* What to produce:
Leave the images aside and repeat the whole listing exactly.

*** Opening of Data section ***

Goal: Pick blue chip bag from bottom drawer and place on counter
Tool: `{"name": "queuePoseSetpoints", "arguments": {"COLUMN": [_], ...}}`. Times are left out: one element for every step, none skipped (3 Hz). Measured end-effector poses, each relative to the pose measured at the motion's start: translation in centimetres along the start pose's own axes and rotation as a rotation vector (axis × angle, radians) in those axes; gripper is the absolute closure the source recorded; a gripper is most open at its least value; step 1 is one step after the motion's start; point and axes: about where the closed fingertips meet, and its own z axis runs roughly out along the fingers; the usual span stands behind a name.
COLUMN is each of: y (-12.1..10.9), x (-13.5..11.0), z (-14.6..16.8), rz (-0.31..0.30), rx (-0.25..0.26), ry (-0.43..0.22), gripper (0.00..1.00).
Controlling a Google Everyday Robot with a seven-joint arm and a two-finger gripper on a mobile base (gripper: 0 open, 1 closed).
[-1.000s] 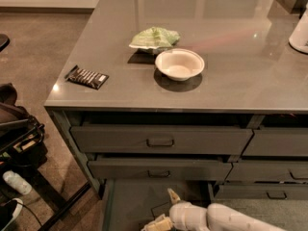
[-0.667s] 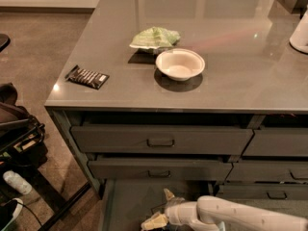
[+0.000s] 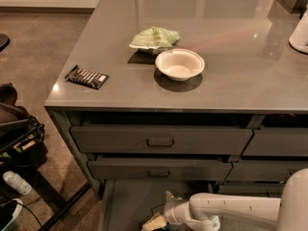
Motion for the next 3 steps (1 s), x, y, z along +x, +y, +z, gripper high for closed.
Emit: {"name": "queuePoseSetpoints", "arguments": {"y": [-0.5, -2.0, -3.2], "x": [0.6, 3.1, 5.7], "z": [-0.1, -1.1, -1.0], "rz": [0.003, 0.058, 0.115], "rx": [-0.001, 0.023, 0.012], "ry": [0.024, 0.053, 0.083], "gripper": [0.0, 0.0, 0.0]}}
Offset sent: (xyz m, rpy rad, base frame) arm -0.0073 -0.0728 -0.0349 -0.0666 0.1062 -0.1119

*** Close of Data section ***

* Output for this task:
Goal: Pick blue chip bag from bottom drawer and place on counter
Tool: `{"name": "queuePoseSetpoints", "arguments": {"COLUMN": [_], ...}}`. Times are left out: one element for every step, none skipped (3 Hz). Measured end-effector poses, each relative to the pose measured at the motion's start: translation in centimetres along the start pose's own axes and rotation as a rotation vector (axis × angle, radians) in those axes; gripper is the absolute closure the source recorded; a gripper is most open at its least value; step 1 is one step after the motion's start; point and axes: about where the closed fingertips meet, and its own z axis runs roughly out along the fingers; the usual span stands behind a name.
COLUMN is each of: y (-12.1..10.9), x (-13.5..11.0), z (-14.6..16.8), rz (-0.31..0.30), rx (-0.25..0.26), ry (-0.43..0.22), gripper (0.00..1.00).
Controlling a Google Everyday Robot with a seven-joint arm and a two-finger gripper on a mobile base (gripper: 0 open, 1 closed).
[-1.000s] 
[-0.667s] 
[+0.000s] 
Motion for the next 3 steps (1 s), x, y, z along +x, +y, +z, gripper high for closed.
Emit: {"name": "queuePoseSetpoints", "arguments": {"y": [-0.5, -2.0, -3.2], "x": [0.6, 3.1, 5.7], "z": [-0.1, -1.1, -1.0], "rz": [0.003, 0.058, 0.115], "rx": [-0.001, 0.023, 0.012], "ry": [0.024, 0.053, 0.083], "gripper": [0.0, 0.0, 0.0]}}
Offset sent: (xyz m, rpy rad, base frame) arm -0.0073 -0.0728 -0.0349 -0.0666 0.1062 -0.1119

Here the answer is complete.